[Listed entries — start]

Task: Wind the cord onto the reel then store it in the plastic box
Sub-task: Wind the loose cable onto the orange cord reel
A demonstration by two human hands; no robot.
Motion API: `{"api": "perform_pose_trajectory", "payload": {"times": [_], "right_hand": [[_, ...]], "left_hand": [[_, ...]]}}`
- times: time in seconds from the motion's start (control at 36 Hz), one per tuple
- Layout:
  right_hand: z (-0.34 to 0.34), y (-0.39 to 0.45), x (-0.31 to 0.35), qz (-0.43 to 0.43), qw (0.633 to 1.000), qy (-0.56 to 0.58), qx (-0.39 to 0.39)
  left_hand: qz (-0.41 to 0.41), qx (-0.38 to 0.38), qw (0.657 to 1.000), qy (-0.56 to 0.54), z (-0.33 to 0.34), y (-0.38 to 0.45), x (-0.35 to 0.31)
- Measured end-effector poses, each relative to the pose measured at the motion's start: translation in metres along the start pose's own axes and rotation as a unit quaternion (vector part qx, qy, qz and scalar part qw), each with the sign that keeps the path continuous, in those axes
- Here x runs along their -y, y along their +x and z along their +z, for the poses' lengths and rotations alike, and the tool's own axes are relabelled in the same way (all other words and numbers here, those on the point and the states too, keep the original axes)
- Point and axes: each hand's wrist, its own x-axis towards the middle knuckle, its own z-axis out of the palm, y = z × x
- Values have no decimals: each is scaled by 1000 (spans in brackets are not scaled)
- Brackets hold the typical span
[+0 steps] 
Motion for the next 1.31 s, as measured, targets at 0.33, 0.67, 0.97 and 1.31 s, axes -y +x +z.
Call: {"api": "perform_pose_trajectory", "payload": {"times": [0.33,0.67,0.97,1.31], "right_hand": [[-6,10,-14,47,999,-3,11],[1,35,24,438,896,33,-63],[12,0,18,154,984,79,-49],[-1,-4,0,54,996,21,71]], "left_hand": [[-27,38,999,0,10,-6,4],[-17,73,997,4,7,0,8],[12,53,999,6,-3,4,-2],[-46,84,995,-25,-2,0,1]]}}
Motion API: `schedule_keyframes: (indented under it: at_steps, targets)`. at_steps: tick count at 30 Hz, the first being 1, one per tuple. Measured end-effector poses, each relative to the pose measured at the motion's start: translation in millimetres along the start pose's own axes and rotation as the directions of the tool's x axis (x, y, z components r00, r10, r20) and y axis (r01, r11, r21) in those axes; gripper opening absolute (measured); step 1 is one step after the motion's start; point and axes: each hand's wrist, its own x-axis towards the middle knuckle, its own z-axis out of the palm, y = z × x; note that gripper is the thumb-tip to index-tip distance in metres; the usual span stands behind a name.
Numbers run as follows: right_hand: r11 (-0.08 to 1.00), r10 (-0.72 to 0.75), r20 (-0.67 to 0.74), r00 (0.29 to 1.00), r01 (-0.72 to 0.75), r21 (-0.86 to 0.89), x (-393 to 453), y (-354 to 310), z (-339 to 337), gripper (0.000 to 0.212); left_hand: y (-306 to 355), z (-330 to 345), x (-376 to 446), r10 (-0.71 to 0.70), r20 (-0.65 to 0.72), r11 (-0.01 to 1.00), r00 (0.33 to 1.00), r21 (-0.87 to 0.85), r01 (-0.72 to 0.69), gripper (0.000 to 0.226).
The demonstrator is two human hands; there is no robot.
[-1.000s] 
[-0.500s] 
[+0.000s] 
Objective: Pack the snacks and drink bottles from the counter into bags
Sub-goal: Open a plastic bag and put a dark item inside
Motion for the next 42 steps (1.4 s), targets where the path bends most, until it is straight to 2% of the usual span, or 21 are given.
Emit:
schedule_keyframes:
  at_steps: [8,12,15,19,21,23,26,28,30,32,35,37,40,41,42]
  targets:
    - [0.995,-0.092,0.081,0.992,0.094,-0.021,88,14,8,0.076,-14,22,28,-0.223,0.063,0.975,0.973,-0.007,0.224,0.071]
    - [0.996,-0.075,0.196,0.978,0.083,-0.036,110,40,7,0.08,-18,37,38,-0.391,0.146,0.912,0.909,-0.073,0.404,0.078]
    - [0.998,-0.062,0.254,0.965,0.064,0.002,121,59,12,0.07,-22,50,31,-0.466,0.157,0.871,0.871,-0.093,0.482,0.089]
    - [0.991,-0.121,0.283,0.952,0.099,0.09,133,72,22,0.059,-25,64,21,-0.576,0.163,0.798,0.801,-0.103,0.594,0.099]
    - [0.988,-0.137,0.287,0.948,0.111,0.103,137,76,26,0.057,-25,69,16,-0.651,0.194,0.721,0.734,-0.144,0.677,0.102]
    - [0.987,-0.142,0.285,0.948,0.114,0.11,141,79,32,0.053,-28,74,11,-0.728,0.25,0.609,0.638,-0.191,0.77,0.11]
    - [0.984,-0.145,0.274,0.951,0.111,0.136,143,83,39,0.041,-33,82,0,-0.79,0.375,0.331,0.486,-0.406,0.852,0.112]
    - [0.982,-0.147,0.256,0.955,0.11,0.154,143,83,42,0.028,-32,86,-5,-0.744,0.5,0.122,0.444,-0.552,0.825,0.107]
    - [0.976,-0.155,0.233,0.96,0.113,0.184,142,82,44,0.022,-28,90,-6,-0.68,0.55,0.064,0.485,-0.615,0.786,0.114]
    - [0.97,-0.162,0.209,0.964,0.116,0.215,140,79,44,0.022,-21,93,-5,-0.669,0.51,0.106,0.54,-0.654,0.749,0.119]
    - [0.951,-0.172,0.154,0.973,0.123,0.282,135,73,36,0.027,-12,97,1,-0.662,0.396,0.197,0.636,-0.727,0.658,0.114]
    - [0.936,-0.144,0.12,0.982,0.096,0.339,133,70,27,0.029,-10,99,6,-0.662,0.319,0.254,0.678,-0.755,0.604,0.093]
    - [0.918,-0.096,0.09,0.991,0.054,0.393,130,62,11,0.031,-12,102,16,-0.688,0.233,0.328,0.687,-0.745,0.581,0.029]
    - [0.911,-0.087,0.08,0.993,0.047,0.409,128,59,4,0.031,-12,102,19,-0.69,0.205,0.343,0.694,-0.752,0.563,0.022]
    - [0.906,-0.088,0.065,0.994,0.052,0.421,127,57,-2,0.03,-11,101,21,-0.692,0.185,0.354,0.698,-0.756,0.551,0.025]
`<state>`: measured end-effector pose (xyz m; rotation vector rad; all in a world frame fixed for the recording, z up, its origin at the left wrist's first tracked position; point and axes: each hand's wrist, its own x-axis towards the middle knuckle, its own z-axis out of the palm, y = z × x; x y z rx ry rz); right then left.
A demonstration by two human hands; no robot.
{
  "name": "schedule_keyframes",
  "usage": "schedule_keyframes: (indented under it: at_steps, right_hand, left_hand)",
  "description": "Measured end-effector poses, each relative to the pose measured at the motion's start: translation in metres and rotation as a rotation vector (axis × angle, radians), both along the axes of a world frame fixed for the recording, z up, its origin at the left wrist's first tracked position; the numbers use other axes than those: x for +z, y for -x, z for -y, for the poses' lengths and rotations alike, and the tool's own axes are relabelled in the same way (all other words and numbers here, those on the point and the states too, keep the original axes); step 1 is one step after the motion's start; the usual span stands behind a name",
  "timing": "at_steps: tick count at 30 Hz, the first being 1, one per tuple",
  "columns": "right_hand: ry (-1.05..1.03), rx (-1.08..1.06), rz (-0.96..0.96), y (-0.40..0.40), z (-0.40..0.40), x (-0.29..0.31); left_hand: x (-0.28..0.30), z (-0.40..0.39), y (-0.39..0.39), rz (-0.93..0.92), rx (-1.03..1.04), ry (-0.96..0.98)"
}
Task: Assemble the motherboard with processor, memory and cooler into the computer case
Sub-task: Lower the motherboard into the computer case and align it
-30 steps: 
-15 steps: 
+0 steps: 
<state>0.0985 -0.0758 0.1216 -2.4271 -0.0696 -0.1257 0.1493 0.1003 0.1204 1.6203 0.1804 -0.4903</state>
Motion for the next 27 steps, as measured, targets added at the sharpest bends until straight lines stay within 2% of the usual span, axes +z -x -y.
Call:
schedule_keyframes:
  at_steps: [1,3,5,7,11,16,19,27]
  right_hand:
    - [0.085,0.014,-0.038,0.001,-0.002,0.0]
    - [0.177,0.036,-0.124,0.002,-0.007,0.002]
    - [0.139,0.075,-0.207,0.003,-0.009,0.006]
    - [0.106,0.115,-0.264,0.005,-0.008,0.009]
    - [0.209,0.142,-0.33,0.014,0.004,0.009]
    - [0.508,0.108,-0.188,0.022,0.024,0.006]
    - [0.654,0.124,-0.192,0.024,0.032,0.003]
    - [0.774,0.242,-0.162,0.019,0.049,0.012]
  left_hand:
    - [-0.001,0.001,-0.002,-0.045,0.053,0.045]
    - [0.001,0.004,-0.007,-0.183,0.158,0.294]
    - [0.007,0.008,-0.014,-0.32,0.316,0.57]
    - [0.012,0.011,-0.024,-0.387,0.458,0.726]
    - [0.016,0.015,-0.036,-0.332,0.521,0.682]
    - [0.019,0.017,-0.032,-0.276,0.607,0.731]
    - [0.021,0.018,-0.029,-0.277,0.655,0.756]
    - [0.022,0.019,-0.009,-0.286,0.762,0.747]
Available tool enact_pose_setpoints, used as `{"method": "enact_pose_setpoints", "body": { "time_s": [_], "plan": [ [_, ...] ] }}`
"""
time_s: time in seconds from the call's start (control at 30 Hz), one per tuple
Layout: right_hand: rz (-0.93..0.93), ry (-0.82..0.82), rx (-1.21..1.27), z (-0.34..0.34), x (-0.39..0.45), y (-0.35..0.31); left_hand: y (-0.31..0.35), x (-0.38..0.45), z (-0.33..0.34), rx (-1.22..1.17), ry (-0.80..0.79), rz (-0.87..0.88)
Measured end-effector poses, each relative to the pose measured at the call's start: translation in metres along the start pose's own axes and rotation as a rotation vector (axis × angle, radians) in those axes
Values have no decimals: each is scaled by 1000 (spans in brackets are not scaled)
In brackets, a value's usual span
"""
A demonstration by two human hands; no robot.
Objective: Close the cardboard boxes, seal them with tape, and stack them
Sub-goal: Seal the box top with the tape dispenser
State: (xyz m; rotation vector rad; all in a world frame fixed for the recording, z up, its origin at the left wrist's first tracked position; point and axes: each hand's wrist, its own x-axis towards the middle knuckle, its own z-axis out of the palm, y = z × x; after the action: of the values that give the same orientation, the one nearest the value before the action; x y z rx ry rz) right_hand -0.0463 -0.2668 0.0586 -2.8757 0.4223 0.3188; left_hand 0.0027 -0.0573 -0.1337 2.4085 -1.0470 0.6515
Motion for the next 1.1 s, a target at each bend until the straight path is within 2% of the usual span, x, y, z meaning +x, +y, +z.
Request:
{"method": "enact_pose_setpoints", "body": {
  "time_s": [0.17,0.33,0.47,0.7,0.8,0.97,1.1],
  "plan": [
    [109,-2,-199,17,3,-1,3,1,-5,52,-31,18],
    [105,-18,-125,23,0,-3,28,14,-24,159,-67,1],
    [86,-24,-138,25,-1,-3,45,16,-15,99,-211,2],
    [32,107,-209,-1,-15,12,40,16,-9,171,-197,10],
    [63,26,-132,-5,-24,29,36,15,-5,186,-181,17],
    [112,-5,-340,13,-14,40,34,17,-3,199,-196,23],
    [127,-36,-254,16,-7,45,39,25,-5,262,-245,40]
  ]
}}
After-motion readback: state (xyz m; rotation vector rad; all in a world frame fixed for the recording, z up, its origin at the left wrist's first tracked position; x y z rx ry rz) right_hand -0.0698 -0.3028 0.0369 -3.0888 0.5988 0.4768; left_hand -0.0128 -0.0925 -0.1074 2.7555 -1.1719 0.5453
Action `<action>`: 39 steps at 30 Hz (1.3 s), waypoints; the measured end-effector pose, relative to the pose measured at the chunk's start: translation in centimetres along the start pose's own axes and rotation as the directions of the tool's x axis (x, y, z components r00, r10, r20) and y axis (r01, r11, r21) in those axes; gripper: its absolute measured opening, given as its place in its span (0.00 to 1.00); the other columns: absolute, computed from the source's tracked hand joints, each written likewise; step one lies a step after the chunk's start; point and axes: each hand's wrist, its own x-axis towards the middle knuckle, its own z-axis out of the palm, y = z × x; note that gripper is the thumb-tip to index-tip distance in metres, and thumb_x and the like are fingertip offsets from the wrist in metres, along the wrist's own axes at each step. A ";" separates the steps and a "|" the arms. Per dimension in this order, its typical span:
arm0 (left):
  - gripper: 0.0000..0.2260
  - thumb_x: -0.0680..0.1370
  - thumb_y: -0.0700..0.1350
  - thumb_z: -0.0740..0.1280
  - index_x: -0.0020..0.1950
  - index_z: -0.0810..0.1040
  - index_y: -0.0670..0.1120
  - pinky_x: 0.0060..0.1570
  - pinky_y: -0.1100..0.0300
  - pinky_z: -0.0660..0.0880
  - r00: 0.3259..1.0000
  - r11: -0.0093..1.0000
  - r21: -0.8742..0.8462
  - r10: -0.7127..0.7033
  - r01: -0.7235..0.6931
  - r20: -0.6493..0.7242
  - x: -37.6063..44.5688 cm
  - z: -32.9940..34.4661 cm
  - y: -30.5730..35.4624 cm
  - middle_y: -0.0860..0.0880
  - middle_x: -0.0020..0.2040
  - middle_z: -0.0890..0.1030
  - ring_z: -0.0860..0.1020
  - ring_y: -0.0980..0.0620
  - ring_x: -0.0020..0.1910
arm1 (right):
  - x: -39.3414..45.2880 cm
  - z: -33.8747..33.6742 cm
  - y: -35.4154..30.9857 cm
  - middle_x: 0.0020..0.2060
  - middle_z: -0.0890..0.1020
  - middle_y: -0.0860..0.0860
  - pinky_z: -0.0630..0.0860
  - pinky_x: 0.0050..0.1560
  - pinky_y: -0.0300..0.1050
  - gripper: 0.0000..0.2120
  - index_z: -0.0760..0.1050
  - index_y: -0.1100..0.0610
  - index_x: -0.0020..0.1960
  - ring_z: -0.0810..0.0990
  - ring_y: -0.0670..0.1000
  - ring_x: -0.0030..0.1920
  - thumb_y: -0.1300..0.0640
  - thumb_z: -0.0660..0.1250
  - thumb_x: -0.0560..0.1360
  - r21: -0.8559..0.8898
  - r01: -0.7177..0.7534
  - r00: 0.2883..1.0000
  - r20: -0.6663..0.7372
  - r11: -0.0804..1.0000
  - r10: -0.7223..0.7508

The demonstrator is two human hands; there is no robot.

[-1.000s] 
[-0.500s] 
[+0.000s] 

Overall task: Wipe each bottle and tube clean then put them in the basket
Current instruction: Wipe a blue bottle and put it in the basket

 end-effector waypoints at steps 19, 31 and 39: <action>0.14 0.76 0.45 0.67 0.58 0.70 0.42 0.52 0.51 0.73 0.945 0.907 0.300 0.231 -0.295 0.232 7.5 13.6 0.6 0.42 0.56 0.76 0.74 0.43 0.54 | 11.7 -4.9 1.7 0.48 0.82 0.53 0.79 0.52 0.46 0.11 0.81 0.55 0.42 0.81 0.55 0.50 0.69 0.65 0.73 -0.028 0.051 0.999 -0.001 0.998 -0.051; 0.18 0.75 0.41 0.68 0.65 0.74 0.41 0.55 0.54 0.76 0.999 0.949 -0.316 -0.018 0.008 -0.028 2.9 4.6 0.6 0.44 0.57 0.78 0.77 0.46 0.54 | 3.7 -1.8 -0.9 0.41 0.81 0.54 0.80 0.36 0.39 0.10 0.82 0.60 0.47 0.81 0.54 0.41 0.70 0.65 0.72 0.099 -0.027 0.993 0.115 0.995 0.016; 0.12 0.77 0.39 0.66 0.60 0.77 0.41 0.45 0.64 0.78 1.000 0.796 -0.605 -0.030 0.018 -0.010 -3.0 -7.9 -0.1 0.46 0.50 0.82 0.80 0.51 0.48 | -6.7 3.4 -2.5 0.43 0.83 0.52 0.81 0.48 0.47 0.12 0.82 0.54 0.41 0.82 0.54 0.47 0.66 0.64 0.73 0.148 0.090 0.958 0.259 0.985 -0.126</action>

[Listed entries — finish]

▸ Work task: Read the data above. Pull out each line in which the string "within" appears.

▸ Task response:
Motion for the next 27 steps, as measured, targets added at the sharpest bends until straight lines stay within 2% of the usual span, axes +z -x -y.
Motion for the next 1.1 s, a target at each bend until the straight path is within 2% of the usual span, x, y, z meaning +x, +y, +z.

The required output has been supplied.